PELICAN: Permutation Equivariant and Lorentz Invariant or Covariant Aggregator Network for Particle Physics
This work addresses the need for more efficient and physics-principled machine learning tools in particle physics, offering a novel architecture that improves performance while reducing complexity, though it is incremental in applying symmetry principles to specific tasks.
The authors tackled the problem of inefficient and non-physics-aware machine learning models in particle physics by introducing PELICAN, a permutation-equivariant and Lorentz-invariant/covariant network architecture that reduces input dimensions and respects underlying symmetries, achieving state-of-the-art performance in top quark tagging with lower model complexity and demonstrating applicability to 4-momentum regression.

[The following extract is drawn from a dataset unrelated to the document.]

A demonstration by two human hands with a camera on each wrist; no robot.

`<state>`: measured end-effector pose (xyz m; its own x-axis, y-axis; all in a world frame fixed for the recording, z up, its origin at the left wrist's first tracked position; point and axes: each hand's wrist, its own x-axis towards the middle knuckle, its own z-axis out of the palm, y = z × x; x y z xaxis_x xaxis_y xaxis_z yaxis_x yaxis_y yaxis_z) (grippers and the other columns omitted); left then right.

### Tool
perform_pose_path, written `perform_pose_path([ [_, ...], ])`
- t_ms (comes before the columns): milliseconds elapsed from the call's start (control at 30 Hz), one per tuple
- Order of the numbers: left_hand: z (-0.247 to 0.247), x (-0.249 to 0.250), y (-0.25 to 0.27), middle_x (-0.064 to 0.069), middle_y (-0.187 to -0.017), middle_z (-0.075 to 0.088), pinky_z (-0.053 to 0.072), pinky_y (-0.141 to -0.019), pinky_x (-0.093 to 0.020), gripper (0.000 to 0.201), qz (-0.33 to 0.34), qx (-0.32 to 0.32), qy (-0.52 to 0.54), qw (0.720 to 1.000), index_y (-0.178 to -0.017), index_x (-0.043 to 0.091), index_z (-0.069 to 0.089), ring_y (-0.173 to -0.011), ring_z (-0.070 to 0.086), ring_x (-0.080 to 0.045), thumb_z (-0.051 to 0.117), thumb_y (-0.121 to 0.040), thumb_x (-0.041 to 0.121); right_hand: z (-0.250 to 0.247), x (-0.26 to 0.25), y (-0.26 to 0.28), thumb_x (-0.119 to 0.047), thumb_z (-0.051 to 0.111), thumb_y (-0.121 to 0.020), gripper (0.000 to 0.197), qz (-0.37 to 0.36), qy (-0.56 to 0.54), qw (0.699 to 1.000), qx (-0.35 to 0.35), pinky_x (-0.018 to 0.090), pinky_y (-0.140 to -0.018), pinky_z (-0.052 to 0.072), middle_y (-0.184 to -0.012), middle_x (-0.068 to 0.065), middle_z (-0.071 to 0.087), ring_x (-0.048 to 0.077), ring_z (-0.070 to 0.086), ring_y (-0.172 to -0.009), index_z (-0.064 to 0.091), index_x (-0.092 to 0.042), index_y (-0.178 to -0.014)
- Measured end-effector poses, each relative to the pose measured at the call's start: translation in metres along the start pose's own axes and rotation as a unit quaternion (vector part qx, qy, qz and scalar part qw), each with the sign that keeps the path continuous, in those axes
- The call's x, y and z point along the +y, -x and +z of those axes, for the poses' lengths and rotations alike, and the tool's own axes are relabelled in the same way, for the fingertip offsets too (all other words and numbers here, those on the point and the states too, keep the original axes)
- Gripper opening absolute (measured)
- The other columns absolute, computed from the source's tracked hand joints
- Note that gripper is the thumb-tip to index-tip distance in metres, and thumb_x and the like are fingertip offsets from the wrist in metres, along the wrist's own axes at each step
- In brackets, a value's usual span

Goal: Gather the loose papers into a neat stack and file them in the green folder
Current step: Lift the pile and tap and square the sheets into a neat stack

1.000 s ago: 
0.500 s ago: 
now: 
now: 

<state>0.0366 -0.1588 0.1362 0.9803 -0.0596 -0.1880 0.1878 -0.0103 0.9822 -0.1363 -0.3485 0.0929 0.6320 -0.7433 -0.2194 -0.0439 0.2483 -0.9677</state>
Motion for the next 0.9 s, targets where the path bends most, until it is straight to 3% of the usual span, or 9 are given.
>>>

Many current approaches to machine learning in particle physics use generic architectures that require large numbers of parameters and disregard underlying physics principles, limiting their applicability as scientific modeling tools. In this work, we present a machine learning architecture that uses a set of inputs maximally reduced with respect to the full 6-dimensional Lorentz symmetry, and is fully permutation-equivariant throughout. We study the application of this network architecture to the standard task of top quark tagging and show that the resulting network outperforms all existing competitors despite much lower model complexity. In addition, we present a Lorentz-covariant variant of the same network applied to a 4-momentum regression task.